You can probably use a rule of thumb, but you could also use Fermcalc. It has a mode where you can specify your starting SG, your initial volume, and your ending SG, and it will tell you how much sugar you had to add and your final volume. In the case you asked about, you would have to add about 41 g of sugar to 1 liter, so that example corresponds to about 4.1% residual sugar. (And, yes, don't take the "residual" literally.)


----------



## wineforfun (Jun 11, 2015)

Making more sense now. Thanks guys.


----------



## GreginND (Jun 11, 2015)

Sorry - everything was off by an order of magnitude. Forgive me. It's been an emotional day - military honors for my father's service and seeing family I haven't seen in decades. Bittersweet and all good. But I'm emotionally exhausted.


----------



## sour_grapes (Jun 11, 2015)

GreginND said:


> Sorry - everything was off by an order of magnitude. Forgive me. It's been an emotional day - military honors for my father's service and seeing family I haven't seen in decades. Bittersweet and all good. But I'm emotionally exhausted.
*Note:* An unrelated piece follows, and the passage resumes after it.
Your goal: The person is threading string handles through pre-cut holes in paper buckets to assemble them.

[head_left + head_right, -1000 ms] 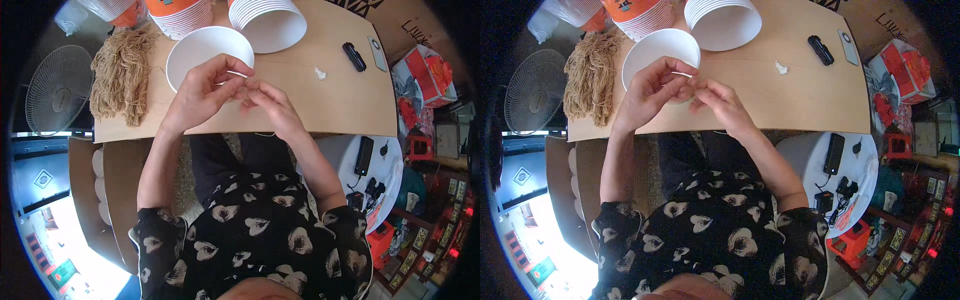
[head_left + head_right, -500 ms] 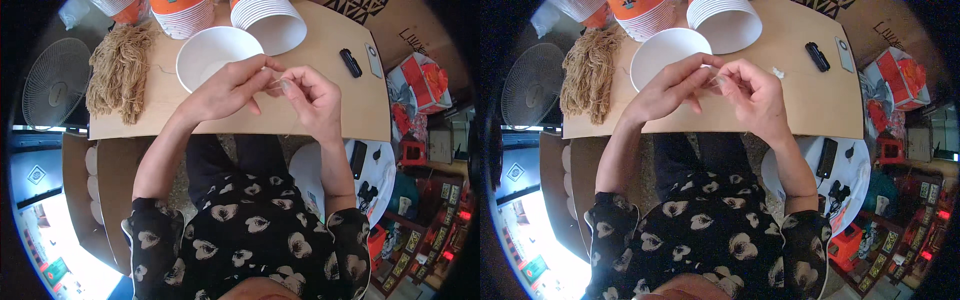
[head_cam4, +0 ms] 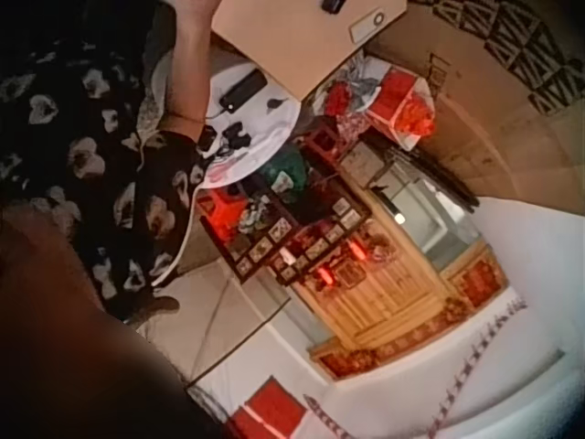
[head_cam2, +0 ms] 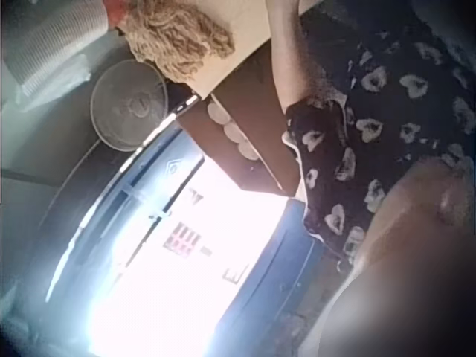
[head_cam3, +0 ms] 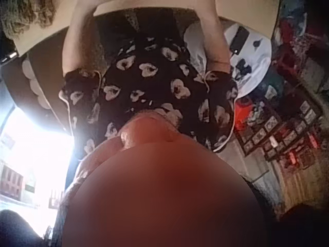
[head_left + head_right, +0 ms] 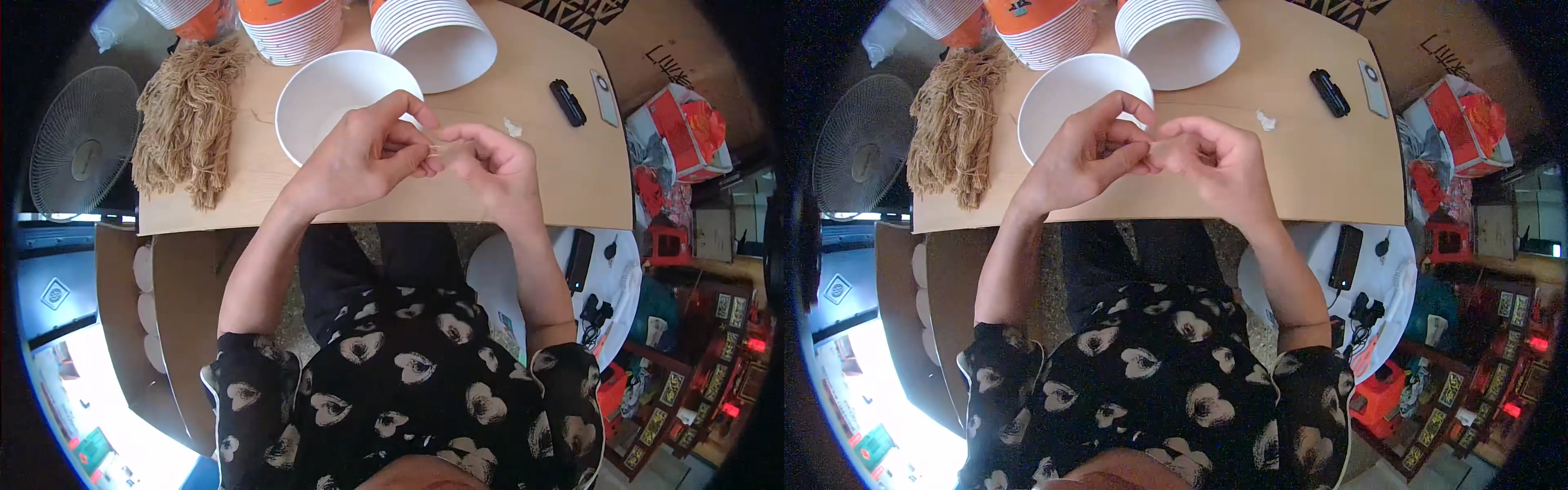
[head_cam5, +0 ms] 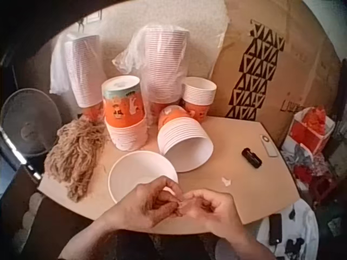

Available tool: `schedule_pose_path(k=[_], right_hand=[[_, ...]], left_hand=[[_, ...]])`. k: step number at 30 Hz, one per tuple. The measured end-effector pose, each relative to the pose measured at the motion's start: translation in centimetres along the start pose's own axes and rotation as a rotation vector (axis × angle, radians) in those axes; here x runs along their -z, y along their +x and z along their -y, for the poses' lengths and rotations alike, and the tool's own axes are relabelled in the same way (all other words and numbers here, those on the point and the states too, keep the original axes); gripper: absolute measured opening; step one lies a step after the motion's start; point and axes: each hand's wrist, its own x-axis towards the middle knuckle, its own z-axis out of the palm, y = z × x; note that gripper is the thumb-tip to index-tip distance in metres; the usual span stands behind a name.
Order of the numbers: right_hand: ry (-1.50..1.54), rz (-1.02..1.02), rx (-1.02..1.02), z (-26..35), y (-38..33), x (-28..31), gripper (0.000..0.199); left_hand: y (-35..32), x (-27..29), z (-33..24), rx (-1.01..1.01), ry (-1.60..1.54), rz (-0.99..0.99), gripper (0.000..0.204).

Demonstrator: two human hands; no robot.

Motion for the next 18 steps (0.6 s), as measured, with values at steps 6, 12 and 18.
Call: schedule_pose_path(k=[6,12,18], right_hand=[[-0.003,-0.071,0.129,-0.7,-0.3,-1.2,0.014],[0.11,-0.186,0.136,-0.9,-0.5,-1.9,0.012],[0.132,-0.342,0.111,-1.7,-0.8,-1.6,0.013]], left_hand=[[0.1,-0.2,0.2,-0.008,0.028,-0.003,0.021],[-0.2,-0.2,-0.6,0.052,0.051,0.055,0.021],[-0.5,-0.4,-0.5,0.062,0.064,0.034,0.017]])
Condolences on your loss, Greg. Peace, my friend.


----------



## vernsgal (Jun 12, 2015)

I like to read these math ones and don't usually comment because honestly I'm usually more lost than found .
I just wanted to give my condolences to you Greg.
Sorry for your loss


----------



## Runningwolf (Jun 12, 2015)

Sorry for your loss Greg.


----------



## BernardSmith (Jun 12, 2015)

My condolences too, Greg. So sorry to hear of your loss.


----------